A quem interessa cortar as cotas? Por Bernadete Quadro Duarte

Artigo de Bernadete Quadro Duarte, é administradora, mestra em Administração Universitária pela Universidade Federal de Santa Catarina (UFSC) e servidora pública federal aposentada. Atua em conselho comunitário em Florianópolis, com envolvimento em políticas públicas, inclusão social e participação cidadã

Como o fim das cotas ajuda a explicar a ausência de pessoas negras na Assembleia Legislativa e em outros cargos de poder

Cortar as cotas não é uma decisão neutra nem um ajuste técnico. Trata-se de uma escolha política que define quem terá acesso às universidades públicas, aos concursos públicos e, consequentemente, aos espaços de poder e decisão no Estado.

Em Santa Catarina, a proposta de retirada das cotas raciais avança sem a apresentação de dados consistentes que comprovem seu fracasso ou desnecessidade. Ao contrário, as políticas de ação afirmativa demonstraram resultados positivos no acesso e na permanência de estudantes negros no ensino superior, tanto no cenário nacional quanto no estadual.

Dados do IBGE indicam que pretos e pardos representam mais de 56% da população brasileira, mas seguem subrepresentados no ensino superior e, de forma ainda mais acentuada, nos cargos de comando e decisão. Essa desigualdade não decorre de falta de esforço individual, mas de uma herança histórica de exclusão que atravessa gerações.

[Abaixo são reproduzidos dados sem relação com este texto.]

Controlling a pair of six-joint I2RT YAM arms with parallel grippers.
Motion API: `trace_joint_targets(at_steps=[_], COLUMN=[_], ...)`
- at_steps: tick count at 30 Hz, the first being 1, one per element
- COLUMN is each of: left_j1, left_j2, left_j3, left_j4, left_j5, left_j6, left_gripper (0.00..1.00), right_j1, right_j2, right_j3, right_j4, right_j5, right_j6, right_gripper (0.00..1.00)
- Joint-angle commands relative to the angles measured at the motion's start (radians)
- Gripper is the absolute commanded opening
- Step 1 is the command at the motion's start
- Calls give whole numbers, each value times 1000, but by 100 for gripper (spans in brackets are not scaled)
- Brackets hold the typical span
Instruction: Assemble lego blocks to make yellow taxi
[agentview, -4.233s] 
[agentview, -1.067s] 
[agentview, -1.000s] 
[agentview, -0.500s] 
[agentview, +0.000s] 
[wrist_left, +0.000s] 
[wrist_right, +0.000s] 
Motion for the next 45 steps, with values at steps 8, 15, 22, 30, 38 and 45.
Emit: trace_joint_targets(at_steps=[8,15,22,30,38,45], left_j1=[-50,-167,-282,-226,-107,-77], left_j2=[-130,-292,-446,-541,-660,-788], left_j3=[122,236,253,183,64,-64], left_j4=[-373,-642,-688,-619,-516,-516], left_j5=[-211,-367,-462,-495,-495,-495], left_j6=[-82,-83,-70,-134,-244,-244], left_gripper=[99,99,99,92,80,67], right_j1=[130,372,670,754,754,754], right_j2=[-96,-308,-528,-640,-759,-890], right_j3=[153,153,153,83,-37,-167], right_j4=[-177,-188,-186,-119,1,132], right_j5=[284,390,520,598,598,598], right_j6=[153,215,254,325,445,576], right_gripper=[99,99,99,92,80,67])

Ao discutir quem ocupa os espaços de maior prestígio social, é impossível ignorar que, durante o debate, a manifestação de uma parlamentar no plenário da Assembleia Legislativa de Santa Catarina evidenciou um dado incontestável: a ausência de parlamentares negros naquele espaço. Essa ausência não é casual. Ela revela como o acesso desigual à educação e às oportunidades molda, ao longo do tempo, quem chega — e quem nunca
chega — aos espaços de poder.

Quando as cotas raciais são retiradas, as vagas não desaparecem. Elas passam a ser ocupadas, de forma previsível, por estudantes brancos, de maior renda, majoritariamente oriundos de escolas privadas, que tiveram acesso a melhores condições de ensino, cursinhos preparatórios e redes de apoio. O resultado não é neutralidade, mas a recomposição do perfil histórico das universidades e dos concursos públicos.

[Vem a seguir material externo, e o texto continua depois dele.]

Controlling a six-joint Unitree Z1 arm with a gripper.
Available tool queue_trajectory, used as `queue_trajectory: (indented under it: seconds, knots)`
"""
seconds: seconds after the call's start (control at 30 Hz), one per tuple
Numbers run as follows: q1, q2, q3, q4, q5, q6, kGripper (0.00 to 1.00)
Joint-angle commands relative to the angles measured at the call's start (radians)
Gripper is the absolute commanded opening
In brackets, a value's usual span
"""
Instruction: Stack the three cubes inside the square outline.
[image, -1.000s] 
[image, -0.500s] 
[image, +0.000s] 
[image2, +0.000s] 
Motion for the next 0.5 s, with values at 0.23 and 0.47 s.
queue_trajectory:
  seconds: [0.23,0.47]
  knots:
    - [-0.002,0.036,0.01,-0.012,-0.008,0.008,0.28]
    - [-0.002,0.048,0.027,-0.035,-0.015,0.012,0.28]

Esse efeito se projeta diretamente sobre quem ocupará, no médio e longo prazo, os cargos públicos e os espaços de decisão do Estado. Ao restringir o acesso de pessoas negras às universidades e aos concursos, reproduz-se um ciclo em que gestores, técnicos de alto escalão, magistrados e parlamentares continuam sendo recrutados a partir de um mesmo perfil social e racial — o que ajuda a explicar por que a Assembleia Legislativa permanece
sem representatividade negra.

As cotas raciais não criam privilégios. Elas funcionam como um mecanismo corretivo diante de desigualdades estruturais profundas. Retirá-las significa aceitar como natural um sistema que seleciona sempre os mesmos grupos para ocupar posições estratégicas.

É historicamente desonesto usar a trajetória de Antonieta de Barros para atacar as políticas de cotas, como se sua experiência pudesse ser lida à luz das condições institucionais de hoje. Antonieta viveu em um período em que o Estado não garantia educação pública universal, nem existiam universidades acessíveis, concursos públicos democratizados ou qualquer política de inclusão. A escola que ela criou não era uma política pública, nem um mecanismo de seleção para disputar vagas estatais; era uma iniciativa comunitária e pedagógica de resistência em um contexto de exclusão quase total. O fato de sua escola não adotar cotas raciais ignora completamente essa diferença histórica. Comparar essa experiência com o debate atual sobre ingresso em universidades e concursos é deslocar o sentido histórico de sua luta.

Há, ainda, um componente ideológico camuflado no discurso do fim das cotas. Ao apresentá-lo como técnico ou meritocrático, esconde-se um projeto de manutenção de poder. As cotas são atacadas não porque fracassaram, mas porque começaram a alterar, ainda que timidamente, a composição social dos espaços de decisão.

Cortar as cotas, portanto, não é discutir mérito. É decidir quem pode acessar oportunidades e quem continuará distante dos lugares onde se definem políticas, orçamentos e rumos do Estado. A pergunta permanece: a quem interessa cortar as cotas?